On 20 October 2011, through the efforts of the Polish Meat Union, in the Official Journal of the European Union was published the Commission Implementing Regulation No 1044/2011 entering the name ‘kabanosy’ in the register of the traditional specialities guaranteed (TSG). This is the 31th Polish product entered in the EU Register. In April 2011, at the request of the Polish Meat Union, Kiełbasa Myśliwska (Hunter’s Sausage) and Kiełbasa Jałowcowa (Juniper Sausage) underwent a similar procedure.

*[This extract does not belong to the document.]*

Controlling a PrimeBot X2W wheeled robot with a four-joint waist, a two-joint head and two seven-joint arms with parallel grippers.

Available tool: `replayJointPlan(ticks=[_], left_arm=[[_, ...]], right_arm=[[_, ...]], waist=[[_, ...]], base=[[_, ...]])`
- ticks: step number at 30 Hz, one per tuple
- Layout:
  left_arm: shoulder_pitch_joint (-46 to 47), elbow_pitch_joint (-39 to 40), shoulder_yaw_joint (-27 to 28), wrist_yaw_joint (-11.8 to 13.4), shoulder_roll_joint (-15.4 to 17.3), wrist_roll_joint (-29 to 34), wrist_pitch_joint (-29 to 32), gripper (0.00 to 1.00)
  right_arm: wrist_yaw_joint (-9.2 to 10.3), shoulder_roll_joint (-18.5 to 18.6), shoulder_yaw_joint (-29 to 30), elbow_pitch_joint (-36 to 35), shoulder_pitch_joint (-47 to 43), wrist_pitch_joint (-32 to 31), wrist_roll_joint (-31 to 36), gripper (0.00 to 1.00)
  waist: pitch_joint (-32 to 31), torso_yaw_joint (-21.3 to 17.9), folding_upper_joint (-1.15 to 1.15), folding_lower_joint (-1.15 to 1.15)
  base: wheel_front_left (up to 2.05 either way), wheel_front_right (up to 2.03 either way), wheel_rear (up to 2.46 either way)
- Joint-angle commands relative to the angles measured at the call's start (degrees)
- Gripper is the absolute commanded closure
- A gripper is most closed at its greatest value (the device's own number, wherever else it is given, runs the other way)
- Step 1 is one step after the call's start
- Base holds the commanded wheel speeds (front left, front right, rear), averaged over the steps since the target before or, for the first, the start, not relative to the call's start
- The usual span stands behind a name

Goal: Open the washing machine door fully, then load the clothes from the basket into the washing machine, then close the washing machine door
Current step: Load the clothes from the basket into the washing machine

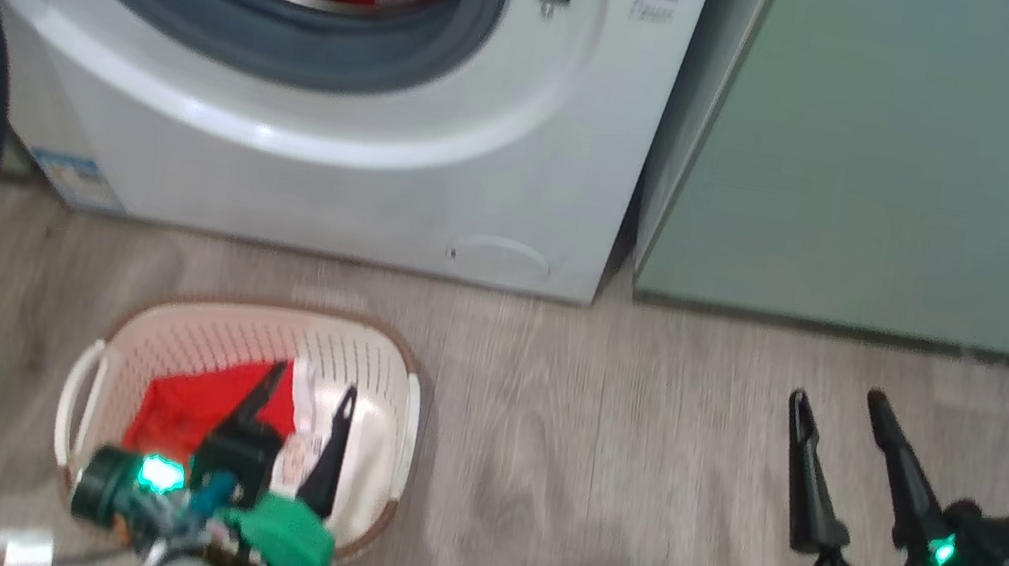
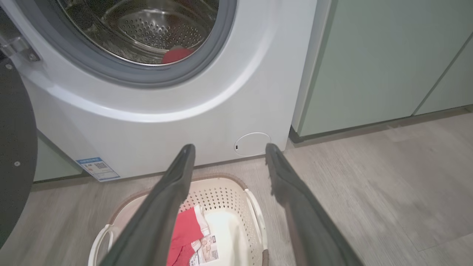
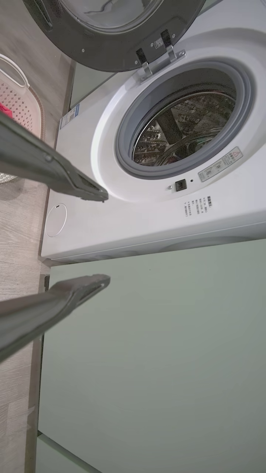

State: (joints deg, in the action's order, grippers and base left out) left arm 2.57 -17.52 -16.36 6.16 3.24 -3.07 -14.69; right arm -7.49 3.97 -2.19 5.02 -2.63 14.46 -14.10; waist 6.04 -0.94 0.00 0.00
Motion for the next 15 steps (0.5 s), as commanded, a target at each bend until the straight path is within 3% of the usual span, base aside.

According to the specification, ‘kabanosy’ are long, thin sticks of dry sausage twisted off at one end and evenly wrinkled. The sticks are folded in two and in the curve there is an indent where they were hung. The goat’s intestines are used for their production. The surface of the ‘kabanosy’ is dark red in colour with a cherry tint. ‘Kabanosy’ have a strong taste of baked, cured pork meat and a delicate, smoky aftertaste redolent of caraway and pepper. In order to achieve the meat’s tenderness, ‘kabanosy’ should be produced in accordance with the traditional methods of production, with special regard to the processes of drying and smoking. Thanks to that tenderness, ‘kabanosy’ make a clearly audible noise when they are broken in two (the so called “shot”).
Kabanosy, or thin, dried and smoked pork sausages in sheep casings, were eaten throughout Poland as early as the 1920s and 1930s. They were produced in small, local butchers’ establishments under the same name, but in different regional varieties. The main differences concerned the seasonings used, but also the quality of the sausages themselves. The cookery books and food publications of the day, like M. Karczewska’s “Wyrób wędlin i innych przetworów mięsnych sposobem domowym” (“Homemade production of meat and other meat products”), published in Warsaw in 1937, provided recipes and helped to standardize production techniques for ‘kabanosy’, enabling brand consolidation and quality improvements. These sausages tasted good and preservation techniques like smoking and drying meant that they could be kept for long periods.
After 1945 standardization was introduced in an attempt to improve product quality. ‘Kabanosy’ were officially released for consumption by the Decree of the Ministers for Provisions, Industry and Commerce of 15 September 1948. Technological and production aspects were subsequently standardized and in 1964 the Polish Meat Industry Headquarters in Warsaw issued a standard recipe for ‘kabanosy’ based on traditional production methods.
‘Kabanosy’ were extremely popular during the times of People’s Republic of Poland (1945-89). Everybody used to buy them. They graced elegant tables on special occasions and were equally suitable as picnic food for travellers, as gifts or as a snack with vodka. Together with ham and bacon, they also became a Polish export speciality. ‘Kabanosy’ are made from specially fattened hogs which used to be known as ‘kabany’.